Speaking before the House Finance Committee yesterday, Clerides said the right to a pension is a right to property and any intervention would be unconstitutional.

Opposition parties also want to introduce a three-year sliding scale contribution for civil servants earning over €1,500.

The proposals will certainly prompt the reaction of civil service trade unions who had warned strike action if parties attempted to effect any changes to an austerity package agreed with the government.

In that package unions had agreed for a 3.0 per cent contribution for at least three years – also potentially unconstitutional according to Clerides — plus an increase in the contribution to the widows and orphans fund by 1.25 per cent.

The orphans and widows payment is also included in the opposition proposals.

The 3.0 per cent contribution could also be problematic, according to the Attorney-general, since it could be found to be in violation of the principle of equality.

Civil servants may argue that only they are footing the cost of the crisis, Clerides said.

But DISY MP Ionas Nicolaou, who also chairs the House Legal Affairs Committee, suggested that such an obstacle could be overcome by differentiating civil servants from workers in the private sector based on their privileges and other benefits.

Other proposals include the introduction of a new tax bracket of 40 per cent for income over €80,000 and cutting VAT to 5.0 per cent when buying a first residence up to 250 square metres and 15 per cent for a first home between 250 and 300 square metres.

They also propose scrapping real estate transfer fees for three years and scrapping the automatic rise in civil servant pensions whenever there is an increase in government salaries.

Opposition parties are also planning to return management of the public debt to the Central Bank around a year after it had been handed over to the finance ministry.

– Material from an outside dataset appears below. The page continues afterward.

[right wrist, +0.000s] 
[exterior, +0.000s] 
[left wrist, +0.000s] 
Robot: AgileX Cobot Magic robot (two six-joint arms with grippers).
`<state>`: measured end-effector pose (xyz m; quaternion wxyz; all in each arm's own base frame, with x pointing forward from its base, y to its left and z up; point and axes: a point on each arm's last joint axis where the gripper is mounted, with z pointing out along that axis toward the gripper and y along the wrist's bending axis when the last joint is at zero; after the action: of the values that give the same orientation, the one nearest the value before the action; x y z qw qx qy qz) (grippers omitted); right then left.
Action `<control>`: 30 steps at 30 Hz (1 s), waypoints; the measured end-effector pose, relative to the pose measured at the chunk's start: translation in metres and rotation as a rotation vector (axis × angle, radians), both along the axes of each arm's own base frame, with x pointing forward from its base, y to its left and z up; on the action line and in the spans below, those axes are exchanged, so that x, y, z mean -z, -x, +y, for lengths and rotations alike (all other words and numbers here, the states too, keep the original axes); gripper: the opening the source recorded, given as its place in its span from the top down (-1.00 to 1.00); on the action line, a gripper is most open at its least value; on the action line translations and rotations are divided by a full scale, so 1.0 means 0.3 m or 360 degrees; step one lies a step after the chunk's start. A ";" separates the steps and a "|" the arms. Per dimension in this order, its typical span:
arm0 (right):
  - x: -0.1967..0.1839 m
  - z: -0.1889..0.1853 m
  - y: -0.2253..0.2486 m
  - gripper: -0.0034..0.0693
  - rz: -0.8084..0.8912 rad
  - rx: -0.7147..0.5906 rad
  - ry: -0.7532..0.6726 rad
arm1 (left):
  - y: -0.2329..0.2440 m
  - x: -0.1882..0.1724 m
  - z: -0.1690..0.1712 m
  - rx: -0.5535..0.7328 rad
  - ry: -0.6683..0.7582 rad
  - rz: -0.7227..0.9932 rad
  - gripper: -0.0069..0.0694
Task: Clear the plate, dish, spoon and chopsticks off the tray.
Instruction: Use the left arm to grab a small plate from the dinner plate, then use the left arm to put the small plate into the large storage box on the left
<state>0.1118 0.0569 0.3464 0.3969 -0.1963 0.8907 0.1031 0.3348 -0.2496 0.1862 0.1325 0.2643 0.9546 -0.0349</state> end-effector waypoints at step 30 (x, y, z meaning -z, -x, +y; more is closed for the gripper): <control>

The proposals and amendments will be discussed this morning by the House Finance Committee, ahead of discussion at the plenum at 4 pm.

The government austerity package also includes a 2.0 per cent rise in VAT to 17 per cent, a rise in property tax, increase of the tax on dividends from 15 to 17 per cent and a 5.0 per cent increase of tax on interest from deposits to 15 per cent.

No changes are expected on these provisions.